**Required work**
From the entries below, return exactly the lines beginning at the one that contains "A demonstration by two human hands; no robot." and ending at the one that contains "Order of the", both of them included, and only those lines.

>>>>

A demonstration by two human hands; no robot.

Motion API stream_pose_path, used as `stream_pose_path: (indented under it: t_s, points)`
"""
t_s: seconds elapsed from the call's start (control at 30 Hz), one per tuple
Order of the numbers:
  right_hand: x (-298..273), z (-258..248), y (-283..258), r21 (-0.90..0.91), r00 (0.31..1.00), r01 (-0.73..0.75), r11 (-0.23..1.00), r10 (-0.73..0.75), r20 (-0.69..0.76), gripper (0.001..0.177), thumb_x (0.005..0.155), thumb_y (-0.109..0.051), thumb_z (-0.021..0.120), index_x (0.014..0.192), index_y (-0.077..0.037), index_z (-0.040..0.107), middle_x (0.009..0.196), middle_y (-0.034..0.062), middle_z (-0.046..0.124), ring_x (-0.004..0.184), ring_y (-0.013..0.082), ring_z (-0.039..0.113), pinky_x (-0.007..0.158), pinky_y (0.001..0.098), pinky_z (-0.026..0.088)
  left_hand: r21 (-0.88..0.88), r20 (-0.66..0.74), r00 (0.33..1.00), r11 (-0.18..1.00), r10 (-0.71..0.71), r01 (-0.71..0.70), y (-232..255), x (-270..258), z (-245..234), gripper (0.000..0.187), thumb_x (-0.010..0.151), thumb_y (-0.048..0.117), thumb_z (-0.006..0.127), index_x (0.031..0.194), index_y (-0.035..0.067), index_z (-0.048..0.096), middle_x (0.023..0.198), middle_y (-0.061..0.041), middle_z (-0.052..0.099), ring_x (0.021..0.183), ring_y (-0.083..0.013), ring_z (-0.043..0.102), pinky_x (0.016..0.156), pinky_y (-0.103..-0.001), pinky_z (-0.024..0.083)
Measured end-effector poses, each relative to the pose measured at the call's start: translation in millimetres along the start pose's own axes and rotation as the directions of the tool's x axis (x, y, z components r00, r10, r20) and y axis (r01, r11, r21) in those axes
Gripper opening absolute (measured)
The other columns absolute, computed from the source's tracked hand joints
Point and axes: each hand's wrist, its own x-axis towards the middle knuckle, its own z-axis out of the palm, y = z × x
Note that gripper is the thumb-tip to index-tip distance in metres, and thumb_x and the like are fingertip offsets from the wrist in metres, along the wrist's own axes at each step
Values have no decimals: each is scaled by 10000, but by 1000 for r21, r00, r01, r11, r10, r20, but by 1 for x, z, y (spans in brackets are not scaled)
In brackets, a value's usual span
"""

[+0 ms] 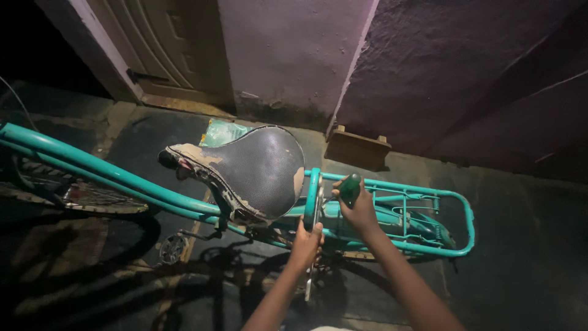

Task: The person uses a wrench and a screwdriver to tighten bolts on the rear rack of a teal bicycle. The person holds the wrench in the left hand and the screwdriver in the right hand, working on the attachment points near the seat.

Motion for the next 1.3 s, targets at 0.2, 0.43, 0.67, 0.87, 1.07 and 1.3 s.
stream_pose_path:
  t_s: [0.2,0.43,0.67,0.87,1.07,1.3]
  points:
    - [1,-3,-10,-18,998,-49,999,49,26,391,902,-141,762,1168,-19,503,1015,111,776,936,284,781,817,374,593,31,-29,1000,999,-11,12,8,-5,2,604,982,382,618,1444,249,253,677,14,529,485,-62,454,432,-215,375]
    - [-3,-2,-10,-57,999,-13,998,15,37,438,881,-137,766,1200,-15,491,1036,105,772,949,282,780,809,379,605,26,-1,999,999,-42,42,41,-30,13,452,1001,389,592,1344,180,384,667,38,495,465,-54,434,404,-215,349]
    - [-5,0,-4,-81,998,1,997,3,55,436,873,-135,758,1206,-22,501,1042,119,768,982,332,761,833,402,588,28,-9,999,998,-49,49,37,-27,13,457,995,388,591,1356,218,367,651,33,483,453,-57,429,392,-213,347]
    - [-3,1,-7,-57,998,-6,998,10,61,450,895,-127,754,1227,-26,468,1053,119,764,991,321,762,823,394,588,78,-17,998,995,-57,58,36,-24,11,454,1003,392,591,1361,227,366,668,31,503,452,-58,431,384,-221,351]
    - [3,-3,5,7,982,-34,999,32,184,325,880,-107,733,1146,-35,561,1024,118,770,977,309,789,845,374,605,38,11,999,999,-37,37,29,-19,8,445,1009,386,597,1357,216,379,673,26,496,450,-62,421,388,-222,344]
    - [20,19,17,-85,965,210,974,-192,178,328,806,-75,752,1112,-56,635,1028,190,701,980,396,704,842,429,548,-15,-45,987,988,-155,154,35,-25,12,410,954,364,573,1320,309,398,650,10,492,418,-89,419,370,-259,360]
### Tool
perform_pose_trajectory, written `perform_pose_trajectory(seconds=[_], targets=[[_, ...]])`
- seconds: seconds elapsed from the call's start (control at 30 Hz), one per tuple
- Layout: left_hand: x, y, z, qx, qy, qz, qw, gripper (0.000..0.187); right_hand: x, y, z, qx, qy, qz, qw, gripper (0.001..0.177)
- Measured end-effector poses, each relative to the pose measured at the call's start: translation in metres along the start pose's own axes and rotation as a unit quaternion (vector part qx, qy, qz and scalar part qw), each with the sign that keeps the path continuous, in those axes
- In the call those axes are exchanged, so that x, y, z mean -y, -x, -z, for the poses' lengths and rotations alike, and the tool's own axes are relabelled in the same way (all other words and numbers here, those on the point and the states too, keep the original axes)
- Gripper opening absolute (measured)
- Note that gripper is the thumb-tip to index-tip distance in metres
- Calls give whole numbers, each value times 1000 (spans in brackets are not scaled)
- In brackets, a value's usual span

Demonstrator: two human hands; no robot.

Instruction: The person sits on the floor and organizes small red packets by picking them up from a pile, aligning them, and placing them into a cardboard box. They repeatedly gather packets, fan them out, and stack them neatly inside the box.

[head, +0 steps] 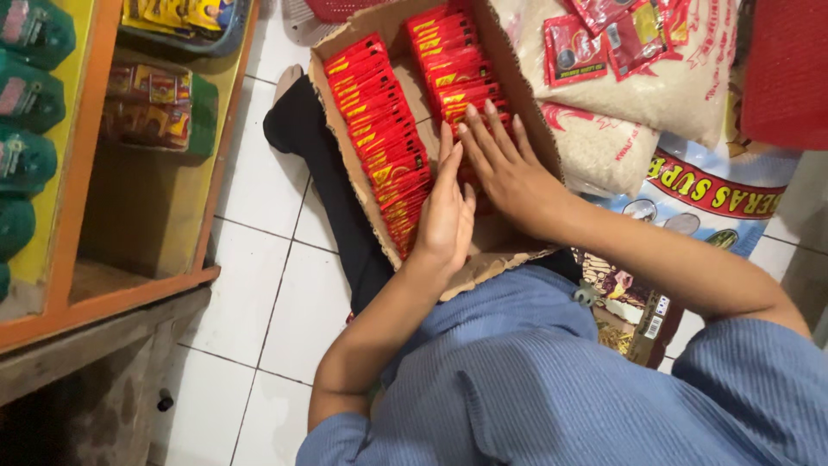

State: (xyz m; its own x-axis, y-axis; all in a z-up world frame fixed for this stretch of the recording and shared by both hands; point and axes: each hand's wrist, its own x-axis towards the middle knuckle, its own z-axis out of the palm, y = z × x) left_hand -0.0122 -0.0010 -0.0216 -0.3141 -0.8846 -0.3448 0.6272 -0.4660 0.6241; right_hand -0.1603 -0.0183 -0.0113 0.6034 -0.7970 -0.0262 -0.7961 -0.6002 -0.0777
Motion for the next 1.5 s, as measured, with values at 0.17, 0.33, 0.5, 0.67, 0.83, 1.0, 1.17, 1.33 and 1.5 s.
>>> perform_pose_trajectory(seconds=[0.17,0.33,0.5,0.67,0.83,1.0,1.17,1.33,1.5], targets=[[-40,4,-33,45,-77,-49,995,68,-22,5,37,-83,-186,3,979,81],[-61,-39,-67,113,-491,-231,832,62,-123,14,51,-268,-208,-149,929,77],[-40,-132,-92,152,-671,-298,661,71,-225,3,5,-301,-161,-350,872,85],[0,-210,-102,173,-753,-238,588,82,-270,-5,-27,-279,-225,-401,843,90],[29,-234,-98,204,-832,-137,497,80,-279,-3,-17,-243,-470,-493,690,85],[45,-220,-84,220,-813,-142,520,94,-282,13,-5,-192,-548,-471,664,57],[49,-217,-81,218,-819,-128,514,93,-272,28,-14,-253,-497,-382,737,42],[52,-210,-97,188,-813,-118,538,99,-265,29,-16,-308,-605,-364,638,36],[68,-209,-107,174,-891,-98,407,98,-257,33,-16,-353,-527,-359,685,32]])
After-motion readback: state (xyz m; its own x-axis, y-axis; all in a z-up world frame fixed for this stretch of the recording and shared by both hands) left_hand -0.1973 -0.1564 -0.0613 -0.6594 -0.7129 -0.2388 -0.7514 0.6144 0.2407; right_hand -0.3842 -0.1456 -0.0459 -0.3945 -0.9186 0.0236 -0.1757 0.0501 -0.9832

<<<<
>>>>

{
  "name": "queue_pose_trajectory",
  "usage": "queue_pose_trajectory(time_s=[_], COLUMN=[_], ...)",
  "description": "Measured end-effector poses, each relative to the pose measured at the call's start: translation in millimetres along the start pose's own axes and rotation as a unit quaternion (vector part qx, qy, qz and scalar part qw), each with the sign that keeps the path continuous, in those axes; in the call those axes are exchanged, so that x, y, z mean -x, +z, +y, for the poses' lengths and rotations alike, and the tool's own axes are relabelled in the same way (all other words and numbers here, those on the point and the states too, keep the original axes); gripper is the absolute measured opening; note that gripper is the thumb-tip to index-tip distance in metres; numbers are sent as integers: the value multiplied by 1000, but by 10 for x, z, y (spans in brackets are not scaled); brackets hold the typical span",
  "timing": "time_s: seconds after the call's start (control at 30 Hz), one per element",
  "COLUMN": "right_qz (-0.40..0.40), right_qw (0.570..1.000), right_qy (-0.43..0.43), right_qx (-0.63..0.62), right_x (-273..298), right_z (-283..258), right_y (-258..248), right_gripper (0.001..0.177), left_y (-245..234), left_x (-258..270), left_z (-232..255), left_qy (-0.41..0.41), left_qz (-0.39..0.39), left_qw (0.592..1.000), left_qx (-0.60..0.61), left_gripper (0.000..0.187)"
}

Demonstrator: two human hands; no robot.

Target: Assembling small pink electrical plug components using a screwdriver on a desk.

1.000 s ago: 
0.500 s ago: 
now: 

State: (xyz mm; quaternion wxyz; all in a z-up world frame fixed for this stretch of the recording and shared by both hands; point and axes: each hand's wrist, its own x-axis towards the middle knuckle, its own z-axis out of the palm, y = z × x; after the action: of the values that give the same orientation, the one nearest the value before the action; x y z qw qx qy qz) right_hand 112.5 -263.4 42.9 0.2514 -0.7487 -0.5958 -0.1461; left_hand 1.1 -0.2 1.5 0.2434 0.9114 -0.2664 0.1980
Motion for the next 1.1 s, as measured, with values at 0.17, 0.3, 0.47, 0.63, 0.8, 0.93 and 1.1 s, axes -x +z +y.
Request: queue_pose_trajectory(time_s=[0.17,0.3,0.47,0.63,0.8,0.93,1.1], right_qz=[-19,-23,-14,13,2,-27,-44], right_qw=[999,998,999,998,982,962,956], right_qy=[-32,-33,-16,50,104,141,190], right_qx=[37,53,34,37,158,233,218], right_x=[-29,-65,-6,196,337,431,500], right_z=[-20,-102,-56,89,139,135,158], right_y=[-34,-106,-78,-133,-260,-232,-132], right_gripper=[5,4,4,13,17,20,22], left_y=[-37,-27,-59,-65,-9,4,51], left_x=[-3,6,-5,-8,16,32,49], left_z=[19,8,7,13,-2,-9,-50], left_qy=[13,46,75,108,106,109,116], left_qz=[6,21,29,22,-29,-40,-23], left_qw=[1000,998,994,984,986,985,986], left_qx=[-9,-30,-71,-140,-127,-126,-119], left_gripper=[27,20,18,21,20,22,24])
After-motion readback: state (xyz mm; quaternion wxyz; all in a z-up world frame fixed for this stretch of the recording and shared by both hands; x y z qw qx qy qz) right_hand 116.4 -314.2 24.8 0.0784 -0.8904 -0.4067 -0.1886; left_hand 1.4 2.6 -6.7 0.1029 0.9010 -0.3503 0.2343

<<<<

**Answer area**
A demonstration by two human hands; no robot.

Motion API stream_pose_path, used as `stream_pose_path: (indented under it: t_s, points)`
"""
t_s: seconds elapsed from the call's start (control at 30 Hz), one per tuple
Order of the numbers:

What appears above is the complete answer to the exercise.